From the records below, copy each line in which the string "that" occurs.

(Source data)
--------

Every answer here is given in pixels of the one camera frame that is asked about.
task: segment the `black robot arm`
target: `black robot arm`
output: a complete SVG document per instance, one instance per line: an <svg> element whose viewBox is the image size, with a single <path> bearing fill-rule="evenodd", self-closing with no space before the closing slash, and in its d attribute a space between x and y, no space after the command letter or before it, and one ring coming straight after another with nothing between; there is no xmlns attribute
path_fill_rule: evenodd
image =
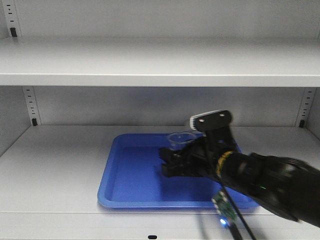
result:
<svg viewBox="0 0 320 240"><path fill-rule="evenodd" d="M293 158L239 153L231 120L221 110L191 117L191 127L205 136L182 150L161 148L162 173L222 180L280 217L320 227L320 171Z"/></svg>

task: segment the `blue tray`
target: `blue tray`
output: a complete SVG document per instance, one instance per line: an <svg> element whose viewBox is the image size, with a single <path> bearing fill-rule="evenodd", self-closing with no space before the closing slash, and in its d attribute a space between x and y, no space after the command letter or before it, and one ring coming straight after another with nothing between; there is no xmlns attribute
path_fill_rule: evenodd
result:
<svg viewBox="0 0 320 240"><path fill-rule="evenodd" d="M117 136L97 194L110 208L213 208L220 185L205 177L165 177L159 148L170 147L168 134L130 133ZM257 207L251 198L229 189L239 208Z"/></svg>

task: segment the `shelf board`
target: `shelf board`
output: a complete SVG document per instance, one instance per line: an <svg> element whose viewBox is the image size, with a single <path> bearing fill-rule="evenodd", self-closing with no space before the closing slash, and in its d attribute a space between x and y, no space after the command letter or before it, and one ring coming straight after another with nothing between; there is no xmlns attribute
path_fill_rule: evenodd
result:
<svg viewBox="0 0 320 240"><path fill-rule="evenodd" d="M183 130L182 126L31 126L0 157L0 239L145 239L148 235L201 239L203 231L209 239L225 239L229 233L214 221L217 216L211 209L121 210L97 203L116 136ZM305 128L233 127L232 131L245 154L294 157L320 168L320 141ZM282 219L262 207L243 213L259 238L314 239L320 233L317 227Z"/></svg>
<svg viewBox="0 0 320 240"><path fill-rule="evenodd" d="M21 37L0 48L0 85L320 87L317 40Z"/></svg>

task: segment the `led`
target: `led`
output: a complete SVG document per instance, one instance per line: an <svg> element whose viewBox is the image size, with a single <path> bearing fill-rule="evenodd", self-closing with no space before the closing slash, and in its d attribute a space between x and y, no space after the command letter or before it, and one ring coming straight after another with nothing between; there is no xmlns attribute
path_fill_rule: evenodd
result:
<svg viewBox="0 0 320 240"><path fill-rule="evenodd" d="M222 224L223 227L226 227L228 225L228 222L223 218L220 218L220 223Z"/></svg>

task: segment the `circuit board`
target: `circuit board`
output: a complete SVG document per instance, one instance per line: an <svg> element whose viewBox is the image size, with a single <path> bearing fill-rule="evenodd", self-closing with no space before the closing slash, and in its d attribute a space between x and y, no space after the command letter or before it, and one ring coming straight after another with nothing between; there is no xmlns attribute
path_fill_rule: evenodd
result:
<svg viewBox="0 0 320 240"><path fill-rule="evenodd" d="M226 219L236 220L237 215L222 189L211 200L219 215Z"/></svg>

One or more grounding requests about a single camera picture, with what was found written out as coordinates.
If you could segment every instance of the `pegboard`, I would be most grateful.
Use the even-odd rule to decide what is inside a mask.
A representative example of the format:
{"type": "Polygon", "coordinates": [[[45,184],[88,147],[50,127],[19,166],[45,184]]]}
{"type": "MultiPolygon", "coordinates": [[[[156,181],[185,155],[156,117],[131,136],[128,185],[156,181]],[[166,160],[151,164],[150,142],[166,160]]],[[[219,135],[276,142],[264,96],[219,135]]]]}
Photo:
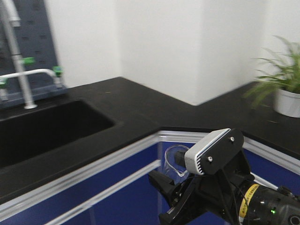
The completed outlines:
{"type": "MultiPolygon", "coordinates": [[[[15,27],[15,34],[23,57],[34,57],[35,63],[26,70],[39,68],[52,69],[57,59],[50,32],[48,17],[43,0],[14,0],[21,19],[21,26],[15,27]]],[[[14,73],[8,43],[0,26],[0,75],[14,73]]],[[[67,92],[65,86],[57,89],[53,79],[47,74],[27,76],[34,100],[49,98],[67,92]]],[[[0,101],[0,108],[23,104],[23,95],[17,78],[7,83],[8,101],[0,101]]]]}

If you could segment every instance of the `white pipe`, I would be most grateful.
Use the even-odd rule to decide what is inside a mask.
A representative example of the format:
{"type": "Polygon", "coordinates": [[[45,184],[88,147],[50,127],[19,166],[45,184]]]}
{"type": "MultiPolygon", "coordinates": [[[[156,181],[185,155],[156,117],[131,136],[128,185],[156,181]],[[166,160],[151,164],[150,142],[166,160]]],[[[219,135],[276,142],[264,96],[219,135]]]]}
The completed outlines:
{"type": "Polygon", "coordinates": [[[20,73],[13,73],[13,74],[5,74],[5,75],[0,75],[1,78],[13,78],[13,77],[20,77],[22,75],[31,75],[31,74],[38,74],[38,73],[46,73],[49,76],[51,76],[54,80],[54,84],[56,85],[57,88],[61,88],[61,82],[59,77],[55,75],[55,72],[50,69],[34,69],[34,70],[29,70],[29,71],[24,71],[20,73]]]}
{"type": "MultiPolygon", "coordinates": [[[[10,53],[12,54],[15,70],[19,73],[22,73],[25,71],[25,67],[23,65],[23,58],[21,56],[15,31],[13,29],[13,26],[19,25],[17,22],[19,20],[19,16],[12,0],[0,0],[0,3],[2,3],[0,4],[0,16],[3,22],[4,31],[6,33],[10,53]]],[[[19,76],[18,80],[24,97],[24,108],[35,108],[37,105],[34,104],[27,78],[25,76],[19,76]]]]}
{"type": "Polygon", "coordinates": [[[2,0],[3,5],[7,11],[7,16],[10,21],[10,24],[13,27],[19,27],[20,26],[20,17],[18,15],[18,12],[15,8],[15,5],[12,0],[2,0]]]}

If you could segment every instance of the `aluminum trim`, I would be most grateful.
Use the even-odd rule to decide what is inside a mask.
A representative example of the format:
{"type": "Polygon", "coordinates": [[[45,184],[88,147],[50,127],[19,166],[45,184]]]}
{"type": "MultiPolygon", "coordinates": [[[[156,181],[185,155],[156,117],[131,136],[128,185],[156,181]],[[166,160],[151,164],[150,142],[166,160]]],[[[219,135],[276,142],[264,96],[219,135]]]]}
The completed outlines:
{"type": "Polygon", "coordinates": [[[261,144],[250,138],[244,138],[243,147],[293,173],[300,175],[300,160],[261,144]]]}
{"type": "Polygon", "coordinates": [[[91,164],[0,205],[0,222],[42,202],[51,196],[56,195],[61,191],[68,189],[69,187],[131,157],[138,152],[141,152],[156,143],[158,143],[157,134],[150,135],[91,164]]]}
{"type": "Polygon", "coordinates": [[[69,210],[68,212],[60,215],[59,217],[51,220],[50,222],[46,223],[45,225],[61,225],[61,224],[65,223],[66,221],[77,216],[78,214],[82,213],[83,211],[88,210],[90,207],[92,207],[93,205],[102,201],[103,199],[111,196],[115,192],[119,191],[120,189],[126,187],[127,185],[131,184],[132,182],[134,182],[137,179],[141,178],[142,176],[146,175],[150,171],[160,167],[160,165],[161,165],[160,160],[156,160],[156,161],[148,164],[147,166],[143,167],[142,169],[140,169],[140,170],[136,171],[135,173],[131,174],[130,176],[122,179],[118,183],[112,185],[111,187],[100,192],[99,194],[97,194],[94,197],[90,198],[89,200],[83,202],[82,204],[74,207],[73,209],[69,210]]]}
{"type": "Polygon", "coordinates": [[[268,188],[277,190],[278,187],[277,187],[276,185],[274,185],[274,184],[268,182],[268,181],[265,180],[264,178],[262,178],[262,177],[256,175],[255,173],[251,173],[251,174],[255,177],[254,181],[255,181],[256,183],[261,184],[261,185],[264,185],[264,186],[266,186],[266,187],[268,187],[268,188]]]}
{"type": "Polygon", "coordinates": [[[159,131],[158,139],[160,142],[181,142],[197,143],[209,133],[186,132],[186,131],[159,131]]]}

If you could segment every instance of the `blue cabinet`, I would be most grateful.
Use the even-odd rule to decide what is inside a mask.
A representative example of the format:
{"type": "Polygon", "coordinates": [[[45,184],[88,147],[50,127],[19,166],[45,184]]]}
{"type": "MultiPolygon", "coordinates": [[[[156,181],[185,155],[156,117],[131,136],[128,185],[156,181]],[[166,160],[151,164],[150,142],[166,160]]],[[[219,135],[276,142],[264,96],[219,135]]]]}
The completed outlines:
{"type": "Polygon", "coordinates": [[[145,175],[96,204],[97,225],[158,225],[158,193],[145,175]]]}
{"type": "MultiPolygon", "coordinates": [[[[157,149],[158,148],[156,144],[152,145],[147,149],[119,162],[118,164],[115,164],[89,177],[88,179],[0,222],[0,225],[46,224],[47,222],[59,217],[65,212],[116,184],[120,180],[157,160],[157,149]]],[[[143,182],[143,184],[143,186],[139,187],[141,190],[146,189],[146,186],[150,186],[149,182],[143,182]]],[[[153,199],[153,202],[157,205],[157,199],[153,199]]],[[[87,211],[85,211],[76,216],[74,220],[86,220],[86,222],[83,224],[89,225],[90,221],[94,221],[94,218],[87,213],[87,211]]]]}
{"type": "Polygon", "coordinates": [[[92,219],[93,210],[89,209],[63,223],[63,225],[94,225],[95,223],[92,222],[92,219]]]}
{"type": "MultiPolygon", "coordinates": [[[[136,171],[143,169],[158,158],[172,145],[181,144],[191,148],[194,143],[159,142],[119,163],[102,170],[72,187],[0,222],[0,225],[43,225],[81,205],[108,188],[118,184],[136,171]]],[[[251,170],[267,181],[290,188],[299,194],[299,176],[257,154],[245,150],[251,170]]],[[[80,214],[70,217],[63,225],[158,225],[158,214],[169,210],[164,198],[149,183],[148,176],[134,179],[127,186],[99,202],[95,202],[80,214]]],[[[207,212],[188,225],[224,225],[223,219],[207,212]]]]}
{"type": "Polygon", "coordinates": [[[251,166],[251,172],[278,187],[285,186],[294,194],[300,194],[299,175],[248,150],[245,150],[245,154],[251,166]]]}

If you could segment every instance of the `black sink basin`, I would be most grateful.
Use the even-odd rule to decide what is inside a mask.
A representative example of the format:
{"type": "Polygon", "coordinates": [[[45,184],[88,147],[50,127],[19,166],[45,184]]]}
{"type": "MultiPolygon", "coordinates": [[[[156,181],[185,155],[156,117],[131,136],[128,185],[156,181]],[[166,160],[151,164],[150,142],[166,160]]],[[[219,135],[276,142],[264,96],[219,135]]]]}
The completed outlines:
{"type": "Polygon", "coordinates": [[[112,126],[110,119],[79,100],[1,121],[0,168],[112,126]]]}

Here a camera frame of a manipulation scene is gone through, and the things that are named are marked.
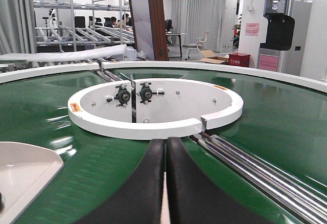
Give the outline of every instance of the red box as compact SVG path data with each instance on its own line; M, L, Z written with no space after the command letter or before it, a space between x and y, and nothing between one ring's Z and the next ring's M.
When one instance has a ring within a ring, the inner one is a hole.
M229 65L249 67L250 55L241 53L231 53L228 58Z

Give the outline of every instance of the orange label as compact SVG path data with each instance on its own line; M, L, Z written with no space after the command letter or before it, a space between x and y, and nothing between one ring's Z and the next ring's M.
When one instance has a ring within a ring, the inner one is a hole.
M79 107L79 105L77 103L72 103L71 104L71 108L74 112L76 111L81 111L81 108Z
M223 86L219 86L219 85L215 85L215 87L220 88L220 89L222 89L222 90L228 90L227 88L225 88L225 87L223 87Z

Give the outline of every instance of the table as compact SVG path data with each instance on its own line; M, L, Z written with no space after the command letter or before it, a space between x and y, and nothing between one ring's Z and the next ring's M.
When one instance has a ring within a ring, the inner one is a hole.
M173 33L173 32L167 32L166 36L178 36L178 40L179 40L179 51L180 51L180 56L175 56L175 57L170 57L170 58L181 58L182 57L182 42L180 39L181 35L186 35L186 33Z

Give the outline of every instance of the person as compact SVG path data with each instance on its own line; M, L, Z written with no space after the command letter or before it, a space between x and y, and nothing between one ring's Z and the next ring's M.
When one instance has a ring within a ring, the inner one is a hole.
M116 27L116 25L117 25L117 18L116 17L111 17L111 24L112 24L112 27Z
M129 14L128 13L123 14L122 20L117 23L115 28L120 28L121 25L122 25L123 29L126 29L127 31L130 31L130 29L128 27L126 27L126 23L128 23L128 22L129 22Z

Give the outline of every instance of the cardboard box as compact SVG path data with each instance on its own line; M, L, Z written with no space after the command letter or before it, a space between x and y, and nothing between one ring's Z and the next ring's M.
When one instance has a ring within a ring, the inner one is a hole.
M212 63L212 64L227 64L228 57L217 56L212 50L202 50L201 55L204 57L200 59L202 62Z

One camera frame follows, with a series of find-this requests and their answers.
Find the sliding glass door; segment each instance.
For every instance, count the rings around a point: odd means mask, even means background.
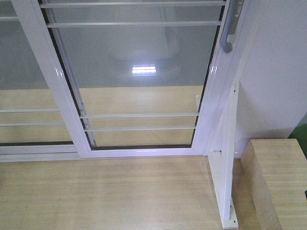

--------

Exercise output:
Every answer here is given in pixels of the one camera frame that is asked about.
Here a camera frame of a manipulation scene is gone through, and the things that are named are marked.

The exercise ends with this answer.